At step 510, method 500 includes receiving a plurality of human induced pluripotent stem cells (hiPSCs). hiPSCs may be received from the user and/or donors. At step 515, method 500 includes recapitulating, in vitro, the ovarian cell utilizing the plurality of human induced pluripotent stem cells. In some embodiments, recapitulating the ovarian cell may include replicating an ovarian cell demonstrating a reproductive discrepancy. Recapitulating the ovarian cell may include producing engineered reproductive cells as described above with reference to FIG. 1. Recapitulating the ovarian cell further may further include utilizing transcription factor-directed cell differentiation as described above with reference to FIG. 1.

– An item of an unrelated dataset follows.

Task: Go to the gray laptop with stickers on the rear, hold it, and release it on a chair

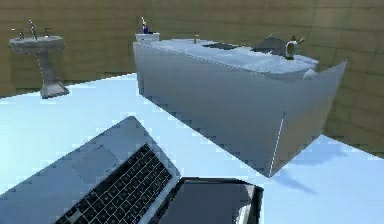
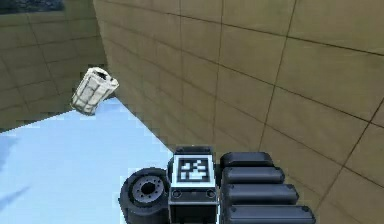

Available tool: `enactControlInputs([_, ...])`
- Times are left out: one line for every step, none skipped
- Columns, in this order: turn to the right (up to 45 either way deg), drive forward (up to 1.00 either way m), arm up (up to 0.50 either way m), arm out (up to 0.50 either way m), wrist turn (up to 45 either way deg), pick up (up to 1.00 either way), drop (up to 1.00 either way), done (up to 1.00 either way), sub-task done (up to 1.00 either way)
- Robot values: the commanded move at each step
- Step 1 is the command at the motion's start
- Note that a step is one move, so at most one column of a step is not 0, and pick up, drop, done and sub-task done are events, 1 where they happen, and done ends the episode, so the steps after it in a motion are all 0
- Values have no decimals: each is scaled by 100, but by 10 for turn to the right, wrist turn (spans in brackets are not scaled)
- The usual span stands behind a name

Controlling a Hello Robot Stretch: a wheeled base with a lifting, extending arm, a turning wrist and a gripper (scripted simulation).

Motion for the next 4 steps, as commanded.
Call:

At step 520, method 500 includes generating, as a function of the recapitulated ovarian cell, a human organoid replica of an ovary as described and with reference to FIG. 1. Generating the human organoid replica may include generating a human organoid replica containing a reproductive cell, such as an ovarian cell, demonstrating a reproductive discrepancy. In some embodiments, generating the human organoid replica may include utilizing bioprinting.

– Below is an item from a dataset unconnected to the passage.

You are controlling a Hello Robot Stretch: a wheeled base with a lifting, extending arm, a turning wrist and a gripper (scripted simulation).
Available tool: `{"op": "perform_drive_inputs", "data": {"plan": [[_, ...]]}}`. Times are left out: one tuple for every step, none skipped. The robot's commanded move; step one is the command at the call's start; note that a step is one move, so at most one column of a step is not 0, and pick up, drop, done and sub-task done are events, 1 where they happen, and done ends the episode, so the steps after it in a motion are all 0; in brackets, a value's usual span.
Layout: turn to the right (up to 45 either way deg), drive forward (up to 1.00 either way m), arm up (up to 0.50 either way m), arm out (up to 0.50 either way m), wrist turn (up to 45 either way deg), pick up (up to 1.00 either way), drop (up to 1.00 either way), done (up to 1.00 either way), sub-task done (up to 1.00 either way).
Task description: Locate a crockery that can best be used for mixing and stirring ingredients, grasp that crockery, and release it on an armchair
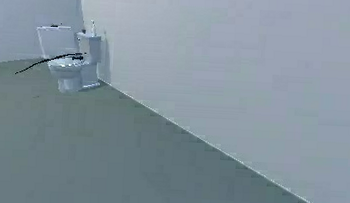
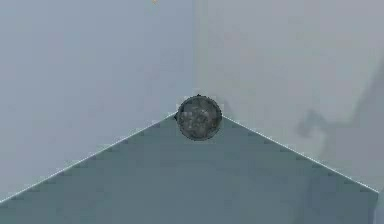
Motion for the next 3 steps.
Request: {"op": "perform_drive_inputs", "data": {"plan": [[-21.0,0.00,0.00,0.00,0.0,0.00,0.00,0.00,0.00],[0.0,0.05,0.00,0.00,0.0,0.00,0.00,0.00,0.00],[-45.0,0.00,0.00,0.00,0.0,0.00,0.00,0.00,0.00]]}}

Referring now to FIG. 6, is an exemplary diagram of a human organoid replica applied as a disease model. The human organoid replica may be used in developing tools for improvement in embryo culture and implantation. During implantation, a symphony of interaction between the trophoblast originated from the trophectoderm of the implanting blastocyst and the endometrium may lead to a successful pregnancy. Defective interaction between the trophoblast and endometrium may result in implantation failure, pregnancy loss, and a number of pregnancy complications. In forming the disease model, Human iPSCs may be cultured in vitro. In some embodiments, Human iPSCs may be reprogrammed to naïve-like state. “Naïve human pluripotent stem cells (hPSC),” as used in this disclosure, are cells in vitro resembling the inner cell mass of human embryonic day (E) 6-7 preimplantation blastocysts. Compared to a primed state, cells in the naive pluripotent state may be more amenable to genome editing, present higher proliferative rate, and have higher chimeric integration potential. Additionally, naïve human pluripotent stem cells may resemble the embryonic epiblast at an earlier time-point in development than conventional, ‘primed’ hPSC. By exposing naive human embryonic stem cells to a cellular differentiation media, they may differentiate into the embryonic and the extraembryonic cell lineages, including the SOX2 positive epiblast-like cells, GATA6 positive hypoblast-like cells and GATA3 positive trophoblast-like cells. Human blastoids may be generated be generated from human embryonic stem cells. A “blastoid,” as used in this disclosure, is a stem cell-based embryo model which, morphologically and transcriptionally resembles the early, pre-implantation, mammalian conceptus, called the blastocyst.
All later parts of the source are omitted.